I talked with NBA TV’s Stu Jackson, a former executive with the NBA who worked on rules and regulations like this, on my SiriusXM show today and we discussed the specifics to this rule and how basketball differs from other sports in terms of media proximity, a challenge for the league for years.
https://soundcloud.com/bleacherreportradio/stu-jackson-tells-dan-levy-why-cameramen-near-the-court-makes-the-nba-different-than-other-sports
The simple solution would be to move the photographers back. Sure, oftentimes players dive into the crowd and clobber a camera person, but the injury usually comes to the person being hit, not the athlete doing the hitting. In most cases, from personal experience and working with photographers for years, the biggest issue is damage to equipment, not personal injury. To say this is a rare case is an understatement. To say it’s the camera guy’s fault is ridiculous.

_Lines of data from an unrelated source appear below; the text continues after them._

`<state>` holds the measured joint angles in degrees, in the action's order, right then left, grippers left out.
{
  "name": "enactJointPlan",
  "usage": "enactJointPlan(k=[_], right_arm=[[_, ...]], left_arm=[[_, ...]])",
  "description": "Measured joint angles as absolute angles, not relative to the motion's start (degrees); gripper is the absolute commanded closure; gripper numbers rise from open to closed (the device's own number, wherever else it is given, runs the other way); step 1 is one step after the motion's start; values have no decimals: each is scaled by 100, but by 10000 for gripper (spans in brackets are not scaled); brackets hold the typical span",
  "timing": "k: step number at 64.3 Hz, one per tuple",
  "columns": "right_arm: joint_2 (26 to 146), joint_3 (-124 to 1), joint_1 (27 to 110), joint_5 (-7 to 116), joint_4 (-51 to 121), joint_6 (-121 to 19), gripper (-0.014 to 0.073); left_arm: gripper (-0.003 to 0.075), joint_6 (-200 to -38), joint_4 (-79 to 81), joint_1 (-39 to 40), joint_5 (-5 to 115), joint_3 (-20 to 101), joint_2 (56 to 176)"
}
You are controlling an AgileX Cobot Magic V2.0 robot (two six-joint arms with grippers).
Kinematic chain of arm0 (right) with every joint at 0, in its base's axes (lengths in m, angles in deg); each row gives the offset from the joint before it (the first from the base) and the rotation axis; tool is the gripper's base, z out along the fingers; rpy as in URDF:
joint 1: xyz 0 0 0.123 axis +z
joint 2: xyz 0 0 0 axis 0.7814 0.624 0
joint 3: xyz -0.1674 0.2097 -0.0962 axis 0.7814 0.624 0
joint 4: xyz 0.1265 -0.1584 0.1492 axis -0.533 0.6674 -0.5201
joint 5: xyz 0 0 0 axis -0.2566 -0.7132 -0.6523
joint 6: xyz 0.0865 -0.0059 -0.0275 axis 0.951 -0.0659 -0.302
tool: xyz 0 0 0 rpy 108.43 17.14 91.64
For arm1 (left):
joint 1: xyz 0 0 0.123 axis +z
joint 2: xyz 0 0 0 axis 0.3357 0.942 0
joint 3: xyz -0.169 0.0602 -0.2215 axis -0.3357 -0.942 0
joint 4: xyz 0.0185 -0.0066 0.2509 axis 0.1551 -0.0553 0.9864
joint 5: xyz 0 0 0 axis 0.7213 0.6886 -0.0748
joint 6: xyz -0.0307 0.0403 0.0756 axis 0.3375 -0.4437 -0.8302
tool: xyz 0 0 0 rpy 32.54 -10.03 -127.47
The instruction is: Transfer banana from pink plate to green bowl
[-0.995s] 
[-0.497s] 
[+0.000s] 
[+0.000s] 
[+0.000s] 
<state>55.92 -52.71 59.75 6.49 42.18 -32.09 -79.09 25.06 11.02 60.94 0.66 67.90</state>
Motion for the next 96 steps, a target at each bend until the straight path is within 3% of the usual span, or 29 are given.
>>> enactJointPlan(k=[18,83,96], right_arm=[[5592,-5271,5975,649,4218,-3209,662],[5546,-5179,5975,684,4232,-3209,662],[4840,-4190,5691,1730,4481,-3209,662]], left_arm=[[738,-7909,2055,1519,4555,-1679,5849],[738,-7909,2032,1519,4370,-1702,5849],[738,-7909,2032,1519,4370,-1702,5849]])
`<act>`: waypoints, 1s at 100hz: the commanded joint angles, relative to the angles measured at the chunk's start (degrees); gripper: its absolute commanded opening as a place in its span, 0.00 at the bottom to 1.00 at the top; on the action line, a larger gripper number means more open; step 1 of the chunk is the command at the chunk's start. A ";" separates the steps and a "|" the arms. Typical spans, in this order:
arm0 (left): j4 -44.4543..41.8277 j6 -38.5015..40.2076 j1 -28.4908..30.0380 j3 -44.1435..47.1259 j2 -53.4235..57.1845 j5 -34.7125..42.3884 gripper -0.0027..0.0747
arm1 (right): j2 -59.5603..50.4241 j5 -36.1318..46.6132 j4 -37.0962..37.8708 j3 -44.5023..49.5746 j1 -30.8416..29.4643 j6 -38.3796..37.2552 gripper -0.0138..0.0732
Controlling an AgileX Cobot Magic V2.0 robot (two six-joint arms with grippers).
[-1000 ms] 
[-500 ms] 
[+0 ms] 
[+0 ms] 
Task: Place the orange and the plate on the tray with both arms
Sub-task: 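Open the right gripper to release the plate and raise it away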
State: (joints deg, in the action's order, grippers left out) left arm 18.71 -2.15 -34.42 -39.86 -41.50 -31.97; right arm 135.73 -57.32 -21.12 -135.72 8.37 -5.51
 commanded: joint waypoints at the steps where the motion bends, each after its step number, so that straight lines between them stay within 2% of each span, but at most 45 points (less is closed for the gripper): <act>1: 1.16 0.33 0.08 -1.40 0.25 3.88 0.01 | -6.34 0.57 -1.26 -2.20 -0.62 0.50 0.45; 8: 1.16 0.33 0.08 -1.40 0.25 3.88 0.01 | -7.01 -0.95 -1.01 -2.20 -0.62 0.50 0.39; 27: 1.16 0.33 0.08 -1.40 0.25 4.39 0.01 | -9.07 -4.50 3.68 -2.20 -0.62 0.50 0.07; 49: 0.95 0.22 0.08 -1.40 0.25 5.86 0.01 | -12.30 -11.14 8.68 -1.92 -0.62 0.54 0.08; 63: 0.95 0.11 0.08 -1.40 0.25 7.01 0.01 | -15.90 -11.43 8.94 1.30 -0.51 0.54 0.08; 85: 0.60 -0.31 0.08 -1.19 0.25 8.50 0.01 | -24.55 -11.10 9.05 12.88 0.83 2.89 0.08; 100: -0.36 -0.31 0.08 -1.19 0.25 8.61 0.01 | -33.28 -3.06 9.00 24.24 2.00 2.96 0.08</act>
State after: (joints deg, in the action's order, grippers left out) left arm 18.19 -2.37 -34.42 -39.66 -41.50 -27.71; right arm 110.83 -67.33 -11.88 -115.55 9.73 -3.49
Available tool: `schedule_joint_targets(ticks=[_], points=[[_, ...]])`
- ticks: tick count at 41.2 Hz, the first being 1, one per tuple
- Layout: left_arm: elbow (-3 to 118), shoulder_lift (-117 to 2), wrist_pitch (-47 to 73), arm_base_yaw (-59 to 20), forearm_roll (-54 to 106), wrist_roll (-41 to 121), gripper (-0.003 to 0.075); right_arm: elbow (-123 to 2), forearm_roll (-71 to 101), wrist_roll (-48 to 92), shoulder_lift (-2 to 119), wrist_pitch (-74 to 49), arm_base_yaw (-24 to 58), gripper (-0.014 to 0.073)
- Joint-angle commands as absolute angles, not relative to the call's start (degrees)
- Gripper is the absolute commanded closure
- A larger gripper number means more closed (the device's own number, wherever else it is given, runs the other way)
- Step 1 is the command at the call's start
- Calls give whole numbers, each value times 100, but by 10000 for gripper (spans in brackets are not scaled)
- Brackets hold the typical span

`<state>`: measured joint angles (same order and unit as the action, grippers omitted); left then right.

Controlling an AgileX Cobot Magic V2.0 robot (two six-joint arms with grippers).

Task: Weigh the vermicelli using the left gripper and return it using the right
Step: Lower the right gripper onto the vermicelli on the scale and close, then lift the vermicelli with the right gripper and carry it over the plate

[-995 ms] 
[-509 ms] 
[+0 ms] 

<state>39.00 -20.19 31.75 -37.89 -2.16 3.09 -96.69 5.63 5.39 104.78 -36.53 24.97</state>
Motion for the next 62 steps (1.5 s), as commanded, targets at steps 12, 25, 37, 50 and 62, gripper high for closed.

And yet, the conversation of whether or not there is a need to be there is fair. In truth, no, media don’t need to be sitting courtside at all. But for those of us who use basketball photos for our jobs, or any of us who had our favorite player’s poster on our walls as kids, where do you think those shots come from? The baseline.
Moving back even a few inches would put most photographers and videographers at too severe an angle to get any usable images around the basket. That backboard can be an unforgiving window.
Not only are baseline spots at a premium at big events like the NBA Finals, but in most cases every spot on that baseline is reserved for specific outlets, so no smalltime opportunistic photographer from the Midwest Podunk Tribune can get there early and steal the best spots from Getty or AP or the bigger photo services and media outlets. And as always, the video guys get the closest spots of all, which is why LeBron went tumbling into a video camera, not a still photographer.
https://soundcloud.com/bleacherreportradio/matt-yoder-says-things-would-be-different-if-someone-other-than-lebron-crashed-into-a-cameraman
Can the NBA move those spots back? Sure, it might make the players a little bit safer, but in most cases when a guy dives for a loose ball he’s not stopping at the cameras, so unless you eliminate baseline media altogether, moving back a foot or two isn’t going to do much of anything.
Eliminating baseline media would be incredibly reactionary to one severe yet isolated incident involving the planet’s best player. The Twitterverse may be that angry, but the NBA probably has better sense.
Now that we have that cleared up…about that whole player safety issue. Can we work on letting a guy sub out when his head is cut open without the threat of ejection? Maybe let’s work on that, and talk more about why LeBron wasn’t checked out for any serious internal head issues—i.e. concussion protocol—before getting back on the court to shoot free throws. Guys are going to get hurt. Scalp is going to get lost. It’s what the NBA does immediately after that matters most, not moving the photographers, so LeBron could have nearly decapitated himself on someone’s selfie stick in the first row instead.